Ainda que a concessão de valores financeiros a funcionários possa configurar abuso de poder econômico, a conversa não passou da menção a uma ideia rapidamente descartada. Pretender criminalizar ou mesmo investigar meras cogitações não concretizadas é algo que nem mesmo a ditadura militar brasileira chegou a fazer; seria uma espécie de “Minority Report da vida real”, em referência ao conto de ficção científica, posteriormente adaptado ao cinema, em que os poderes premonitórios de um grupo de mutantes levam pessoas a serem presas antes de efetivamente cometer algum crime.

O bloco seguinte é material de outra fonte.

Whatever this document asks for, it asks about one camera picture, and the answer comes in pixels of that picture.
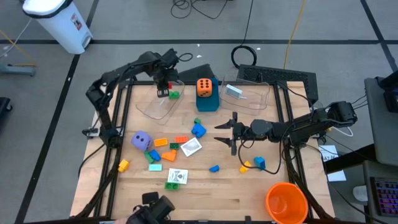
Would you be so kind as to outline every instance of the foam dice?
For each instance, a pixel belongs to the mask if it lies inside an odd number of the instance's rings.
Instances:
[[[131,144],[143,152],[150,148],[153,142],[153,139],[144,131],[137,131],[131,139]]]
[[[208,78],[201,78],[197,81],[197,95],[199,97],[211,96],[211,80]]]

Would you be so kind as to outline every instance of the purple foam cube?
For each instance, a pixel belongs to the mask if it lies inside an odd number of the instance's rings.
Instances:
[[[143,152],[150,148],[152,143],[153,139],[144,131],[137,131],[131,139],[131,144]]]

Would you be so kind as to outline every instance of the orange plastic bucket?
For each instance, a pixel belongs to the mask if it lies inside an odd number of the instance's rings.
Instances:
[[[266,196],[269,215],[280,224],[303,223],[308,203],[303,192],[294,184],[281,182],[273,185]]]

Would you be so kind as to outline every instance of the black keyboard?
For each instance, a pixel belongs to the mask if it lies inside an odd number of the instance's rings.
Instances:
[[[371,187],[377,213],[398,217],[398,179],[371,177]]]
[[[318,101],[317,76],[312,72],[240,65],[238,78],[251,82],[267,82],[269,84],[273,84],[276,81],[301,81],[304,83],[307,98],[313,104]]]

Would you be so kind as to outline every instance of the transparent plastic bin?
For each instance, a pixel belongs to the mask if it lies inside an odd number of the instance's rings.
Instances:
[[[177,100],[170,100],[169,97],[158,98],[157,87],[153,85],[145,94],[146,97],[136,104],[136,108],[158,124],[167,123],[181,103],[185,89],[184,83],[180,80],[171,83],[173,87],[170,91],[178,91],[180,93],[180,97]]]
[[[240,98],[226,93],[228,84],[243,91]],[[253,86],[263,86],[263,88],[253,88]],[[258,115],[260,110],[267,108],[270,90],[271,87],[266,82],[254,83],[242,79],[233,82],[223,80],[220,90],[220,105],[231,111]]]

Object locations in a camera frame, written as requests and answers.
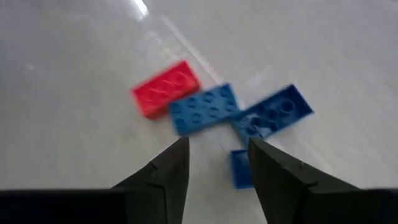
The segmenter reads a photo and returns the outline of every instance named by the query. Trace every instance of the red lego brick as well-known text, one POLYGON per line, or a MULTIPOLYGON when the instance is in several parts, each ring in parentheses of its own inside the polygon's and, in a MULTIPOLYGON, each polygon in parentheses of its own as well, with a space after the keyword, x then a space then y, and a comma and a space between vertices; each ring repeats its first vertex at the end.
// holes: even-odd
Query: red lego brick
POLYGON ((141 114, 156 119, 166 114, 167 105, 200 89, 200 83, 186 61, 156 74, 130 89, 141 114))

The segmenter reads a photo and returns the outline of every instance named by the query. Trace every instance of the blue brick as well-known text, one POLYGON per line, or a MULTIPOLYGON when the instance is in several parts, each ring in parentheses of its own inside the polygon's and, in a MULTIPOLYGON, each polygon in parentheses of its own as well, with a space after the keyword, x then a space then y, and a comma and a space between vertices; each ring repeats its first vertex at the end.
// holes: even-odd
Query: blue brick
POLYGON ((247 146, 250 137, 266 139, 311 113, 296 87, 289 85, 234 116, 231 125, 247 146))
POLYGON ((245 149, 231 151, 231 170, 236 189, 253 187, 248 151, 245 149))
POLYGON ((169 114, 181 136, 219 123, 238 113, 229 84, 188 96, 169 104, 169 114))

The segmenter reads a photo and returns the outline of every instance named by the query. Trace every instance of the lego brick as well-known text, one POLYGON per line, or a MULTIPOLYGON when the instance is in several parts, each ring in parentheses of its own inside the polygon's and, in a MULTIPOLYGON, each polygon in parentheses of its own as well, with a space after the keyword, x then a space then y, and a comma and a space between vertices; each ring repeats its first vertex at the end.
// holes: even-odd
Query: lego brick
POLYGON ((141 114, 156 119, 167 112, 167 105, 200 89, 200 83, 186 61, 158 73, 150 80, 131 88, 141 114))
POLYGON ((234 116, 231 125, 247 146, 250 137, 266 139, 311 113, 296 87, 289 85, 234 116))
POLYGON ((233 183, 236 189, 253 187, 248 151, 234 150, 230 154, 233 183))
POLYGON ((229 84, 169 104, 170 118, 180 136, 224 121, 238 111, 229 84))

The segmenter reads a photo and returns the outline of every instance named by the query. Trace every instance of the blue lego plate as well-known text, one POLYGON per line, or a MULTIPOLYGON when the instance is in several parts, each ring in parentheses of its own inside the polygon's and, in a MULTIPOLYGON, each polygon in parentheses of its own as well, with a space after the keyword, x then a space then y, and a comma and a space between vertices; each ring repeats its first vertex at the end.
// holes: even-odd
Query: blue lego plate
POLYGON ((239 112, 229 84, 169 104, 169 114, 180 136, 226 120, 239 112))
POLYGON ((246 149, 231 151, 231 170, 236 189, 253 187, 248 151, 246 149))
POLYGON ((300 92, 289 85, 234 116, 231 125, 247 146, 250 137, 266 139, 311 113, 300 92))

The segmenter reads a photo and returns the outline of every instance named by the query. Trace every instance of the toy brick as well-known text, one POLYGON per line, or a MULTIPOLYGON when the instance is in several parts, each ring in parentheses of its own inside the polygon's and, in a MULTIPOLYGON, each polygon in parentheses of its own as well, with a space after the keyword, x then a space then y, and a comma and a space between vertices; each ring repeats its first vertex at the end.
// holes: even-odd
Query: toy brick
POLYGON ((266 139, 311 113, 296 87, 289 85, 234 116, 231 125, 247 146, 250 137, 266 139))
POLYGON ((199 89, 200 83, 188 63, 181 61, 130 91, 141 114, 156 119, 167 112, 170 102, 199 89))
POLYGON ((230 154, 232 179, 236 189, 253 187, 248 150, 234 150, 230 154))
POLYGON ((169 104, 170 118, 180 136, 224 121, 238 111, 229 84, 169 104))

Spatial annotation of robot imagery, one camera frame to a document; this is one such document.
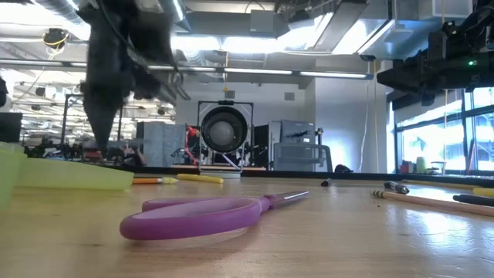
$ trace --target table surface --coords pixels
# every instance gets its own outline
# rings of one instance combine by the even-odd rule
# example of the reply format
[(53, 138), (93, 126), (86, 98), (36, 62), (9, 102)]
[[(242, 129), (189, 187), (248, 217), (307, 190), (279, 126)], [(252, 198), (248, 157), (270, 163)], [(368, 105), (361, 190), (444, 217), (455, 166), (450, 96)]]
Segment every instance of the table surface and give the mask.
[[(126, 192), (17, 188), (0, 213), (0, 277), (494, 277), (492, 218), (385, 199), (382, 184), (243, 178)], [(143, 201), (309, 190), (257, 225), (215, 236), (131, 242), (120, 220)], [(459, 190), (411, 186), (450, 199)]]

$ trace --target scissors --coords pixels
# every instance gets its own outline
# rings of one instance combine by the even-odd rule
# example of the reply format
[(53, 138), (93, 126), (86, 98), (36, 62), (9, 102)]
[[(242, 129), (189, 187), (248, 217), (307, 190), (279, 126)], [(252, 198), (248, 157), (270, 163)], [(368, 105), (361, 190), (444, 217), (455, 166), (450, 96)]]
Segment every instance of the scissors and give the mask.
[(268, 209), (289, 204), (309, 192), (288, 192), (260, 198), (164, 198), (146, 201), (142, 212), (120, 224), (133, 240), (181, 239), (245, 228)]

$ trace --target wooden table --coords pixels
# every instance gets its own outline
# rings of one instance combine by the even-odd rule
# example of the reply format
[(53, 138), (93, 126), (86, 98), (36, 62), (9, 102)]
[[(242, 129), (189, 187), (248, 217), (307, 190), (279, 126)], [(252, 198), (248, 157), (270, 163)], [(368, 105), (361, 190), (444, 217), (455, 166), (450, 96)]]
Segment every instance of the wooden table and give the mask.
[[(371, 198), (381, 185), (319, 183), (243, 178), (128, 192), (18, 188), (0, 214), (0, 277), (494, 277), (492, 218)], [(294, 190), (310, 190), (310, 197), (237, 232), (131, 242), (118, 231), (124, 216), (152, 198)], [(453, 192), (411, 190), (434, 198)]]

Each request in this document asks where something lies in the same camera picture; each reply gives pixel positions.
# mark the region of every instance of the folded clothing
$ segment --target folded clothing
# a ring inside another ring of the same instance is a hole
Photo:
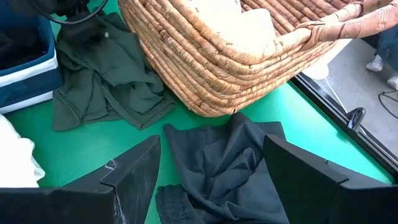
[[[32,156],[35,144],[1,114],[0,133],[0,187],[39,187],[45,172]]]
[[[181,185],[159,187],[163,224],[289,223],[268,173],[266,134],[285,139],[280,123],[253,123],[238,113],[222,126],[164,133]]]
[[[54,130],[120,118],[144,129],[175,106],[120,16],[102,14],[98,20],[100,40],[70,45],[58,35],[65,84],[53,93]]]

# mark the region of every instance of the sneaker
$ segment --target sneaker
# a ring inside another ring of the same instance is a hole
[[[373,71],[373,72],[380,72],[383,69],[384,62],[383,59],[376,55],[374,60],[366,65],[366,69]]]
[[[398,90],[398,73],[392,74],[391,78],[387,80],[387,83],[391,88]]]

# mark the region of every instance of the dark green shirt
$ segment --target dark green shirt
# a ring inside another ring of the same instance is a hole
[[[53,93],[54,130],[124,118],[146,128],[174,108],[162,80],[116,13],[99,16],[100,40],[70,45],[58,36],[65,84]]]

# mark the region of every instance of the green table
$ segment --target green table
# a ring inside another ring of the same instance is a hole
[[[98,2],[95,0],[91,4],[97,6]],[[110,1],[105,11],[118,11],[116,1]],[[292,144],[377,180],[392,183],[392,177],[379,164],[291,83],[274,90],[242,112],[253,121],[280,121],[287,140]],[[46,176],[39,182],[41,187],[63,186],[101,167],[153,134],[162,137],[157,186],[178,184],[162,126],[171,123],[178,129],[188,129],[203,124],[223,124],[228,119],[227,116],[202,118],[179,103],[174,111],[143,131],[119,120],[54,132],[51,130],[52,113],[52,102],[46,102],[7,115],[17,131],[36,144],[34,157],[46,171]],[[160,223],[154,197],[146,223]]]

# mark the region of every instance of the woven basket
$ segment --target woven basket
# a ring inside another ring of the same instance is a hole
[[[377,34],[398,21],[398,0],[242,0],[243,12],[267,9],[276,34],[272,44],[245,52],[203,22],[190,1],[119,0],[119,7],[165,84],[190,110],[210,117],[262,98],[337,39]]]

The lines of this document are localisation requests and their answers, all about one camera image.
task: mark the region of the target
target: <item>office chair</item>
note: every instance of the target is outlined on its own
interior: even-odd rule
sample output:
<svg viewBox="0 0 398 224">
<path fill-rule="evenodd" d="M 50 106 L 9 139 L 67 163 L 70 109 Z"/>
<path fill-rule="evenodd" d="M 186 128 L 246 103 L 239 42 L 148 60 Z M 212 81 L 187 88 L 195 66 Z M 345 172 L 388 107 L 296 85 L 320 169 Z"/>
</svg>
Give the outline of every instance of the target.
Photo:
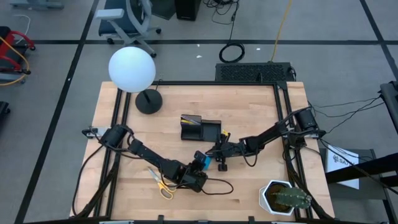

Transformar opiniões e conjecturas feitas privadamente em motivo para busca e apreensão, bloqueio de contas bancárias, suspensão de perfis em mídias sociais, quebra de sigilos e outras medidas extremas que violam direitos básicos como a privacidade – só não houve prisão, embora ela tivesse sido solicitada por um trio de deputados federais do PT – é coisa de Estados totalitários, como lembrou à Gazeta do Povo o especialista em Direito Eleitoral Adriano Soares da Costa. É o arbítrio que se impõe não pela força dos tanques, mas das canetas; que se disfarça de normalidade institucional apenas porque as formalidades processuais continuam a ser seguidas.
Os inquéritos conduzidos por Moraes já contêm abusos suficientes para dar como certo seu caráter antidemocrático, como a mistura entre vítima, investigador, acusador e julgador; o fato de quase todos os investigados em tais inquéritos não terem prerrogativa de foro; e a violação do direito à ampla defesa. Mas o que está sendo construído pelo STF e tolerado graças ao silêncio cúmplice de muitas entidades da sociedade civil organizada e de formadores de opinião vai ainda mais longe: só totalitarismos vigiam e perseguem opiniões.